The sun was dropping in the thunderstorm-filled sky, but we were determined to make it to national park #10, Petrified Forest N.P., before 4th of July fireworks in the next state. To save time, we decided maybe we’d just pop into the northern section of the park. Great plan, except that it turned out all of the forest, petrified or otherwise, was in the southern section. Ah well, at least the bathrooms were nice.

It turned out to be a very good thing that in addition to our regular stops we took the time today to explore a ghost town, a vortex, a new age shop, a meteor crater, and a park that, somewhere, had a petrified forest in it, because if we’d been all efficient-like, we would have come through Gallup, NM, much too early to see our classmate Karen, who is doing an OB-GYN rotation with the Indian Health Service and didn’t get out of work until 7:30.We set off in search of “authentic” dinner and happened upon approximately 84% of the population of Gallup spread out over huge baseball fields awaiting the town fireworks show. Dinner became some heavenly roasted corn on the cob ($1.50) and fry bread ($1) and we had a great time people- and firework-watching.

We decided to push on to Albuquerque, town of Rachel’s birth, even though we weren’t sure whether the hostel would still be open. Just in time, though, Mary, a friend of Rachel’s mom, called and offered us a place to stay. Undeterred by the news that we wouldn’t be arriving until midnight, she offered a big comfy bed and a refrigerator full of fruit from her 4th of July party.
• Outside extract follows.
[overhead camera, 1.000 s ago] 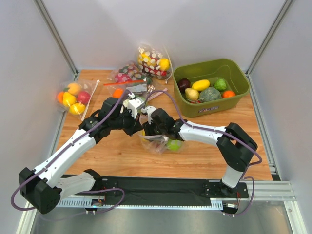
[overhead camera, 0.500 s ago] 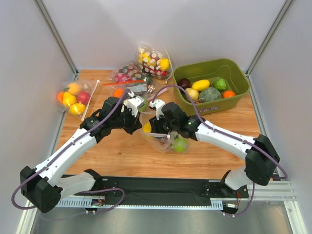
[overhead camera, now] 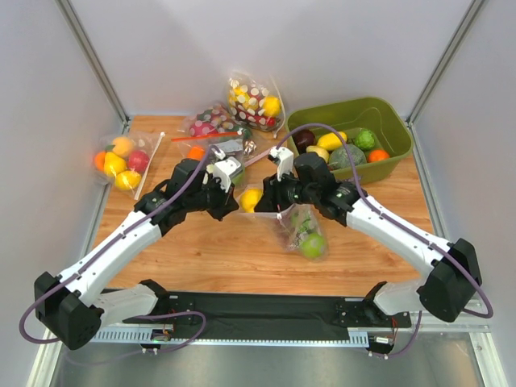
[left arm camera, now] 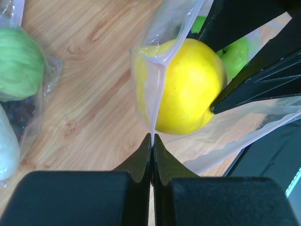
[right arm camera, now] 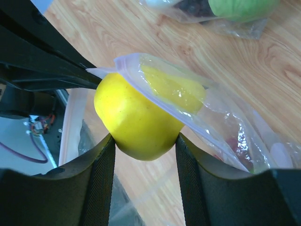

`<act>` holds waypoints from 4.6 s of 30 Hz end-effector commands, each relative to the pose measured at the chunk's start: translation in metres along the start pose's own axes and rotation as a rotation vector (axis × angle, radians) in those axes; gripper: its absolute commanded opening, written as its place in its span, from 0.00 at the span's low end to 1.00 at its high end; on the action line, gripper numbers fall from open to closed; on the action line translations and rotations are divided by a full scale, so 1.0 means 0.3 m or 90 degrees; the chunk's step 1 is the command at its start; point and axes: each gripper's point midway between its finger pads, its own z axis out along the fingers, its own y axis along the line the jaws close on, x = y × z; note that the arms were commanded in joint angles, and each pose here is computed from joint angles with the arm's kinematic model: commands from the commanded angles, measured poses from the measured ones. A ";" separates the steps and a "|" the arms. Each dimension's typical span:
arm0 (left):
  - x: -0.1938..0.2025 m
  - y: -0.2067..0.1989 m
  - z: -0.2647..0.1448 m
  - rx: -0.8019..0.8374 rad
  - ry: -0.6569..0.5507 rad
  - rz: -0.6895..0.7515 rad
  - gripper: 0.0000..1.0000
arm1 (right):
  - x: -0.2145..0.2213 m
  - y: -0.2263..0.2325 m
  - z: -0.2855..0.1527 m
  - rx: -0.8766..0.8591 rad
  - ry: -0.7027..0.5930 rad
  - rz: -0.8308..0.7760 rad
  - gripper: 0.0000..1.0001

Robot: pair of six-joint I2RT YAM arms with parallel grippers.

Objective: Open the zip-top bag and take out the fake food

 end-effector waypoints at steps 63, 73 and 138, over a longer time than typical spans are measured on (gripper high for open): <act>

Thanks so much to Mary and to everyone who has offered us such wonderful hospitality, often on short notice, all across the country!
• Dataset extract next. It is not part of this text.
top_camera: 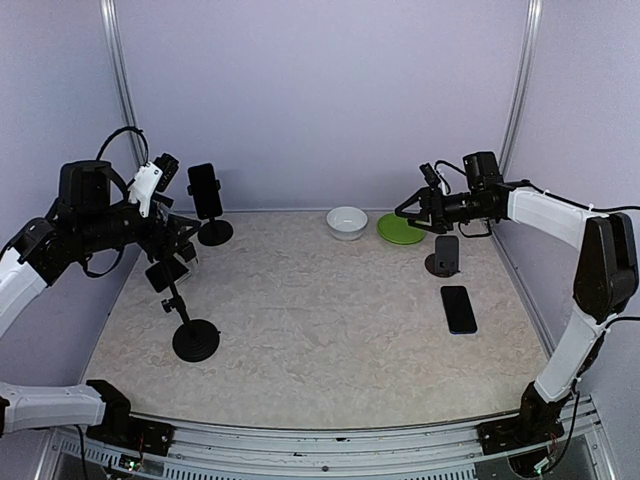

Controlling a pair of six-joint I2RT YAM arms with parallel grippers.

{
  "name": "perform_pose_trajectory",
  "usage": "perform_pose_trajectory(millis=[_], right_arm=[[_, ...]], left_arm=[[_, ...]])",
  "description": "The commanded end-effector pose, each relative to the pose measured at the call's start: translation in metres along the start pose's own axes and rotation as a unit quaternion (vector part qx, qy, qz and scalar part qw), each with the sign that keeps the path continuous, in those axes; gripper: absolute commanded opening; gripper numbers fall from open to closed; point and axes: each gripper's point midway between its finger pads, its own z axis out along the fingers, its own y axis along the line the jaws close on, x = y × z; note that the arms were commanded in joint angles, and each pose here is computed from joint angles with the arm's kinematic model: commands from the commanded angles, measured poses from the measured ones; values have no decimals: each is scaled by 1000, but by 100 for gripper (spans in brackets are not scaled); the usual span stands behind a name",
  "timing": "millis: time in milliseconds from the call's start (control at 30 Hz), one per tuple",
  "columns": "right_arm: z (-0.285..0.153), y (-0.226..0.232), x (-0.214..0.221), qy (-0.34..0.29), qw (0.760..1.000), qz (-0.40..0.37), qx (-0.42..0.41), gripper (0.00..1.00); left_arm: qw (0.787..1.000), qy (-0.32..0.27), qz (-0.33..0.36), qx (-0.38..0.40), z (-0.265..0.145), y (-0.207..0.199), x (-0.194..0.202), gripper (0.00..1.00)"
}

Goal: Remove the phone from the phone stand

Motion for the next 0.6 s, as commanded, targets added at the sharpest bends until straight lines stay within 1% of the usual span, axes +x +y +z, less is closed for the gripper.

Day 15: Oh, the Places We've Been (LA to Prescott, AZ)

With a goal of leaving LA “early,” we’re proud to report we made it out by.…noon. Our car had earned a well-deserved oil change, the jacaranda trees were blooming, the free wireless was irresistible, and where did we really need to be anyway? Oh, right, home in Connecticut in less than a week!

After making the momentous shift of looking for highway “east” signs, we headed for Arizona, by way of a detour through Joshua Tree National Park (our 9th NP of the trip, if you’re counting, which we hope you are). With the eponymous U2 album playing in the background, we snapped pictures of what must have been the inspiration for Dr. Seuss’ truffula trees and scrambled on boulders, admiring the wide diversity of lizards and asking each other fun questions like “Do you think that noise was a cricket or a rattlesnake?”(you know, those famous crickets that live in 112 degree weather).

Some long and winding mountainous roads led us up to Prescott, Arizona, where we met one of most loyal blog readers and posters (Shelley, and her cousin Lorraine, friends of Rachel). After dinner on Whiskey Row and a brief stop in a saloon, complete with swinging doors, we watched our first bit of TV in weeks and had a great sleep at Lorraine’s house.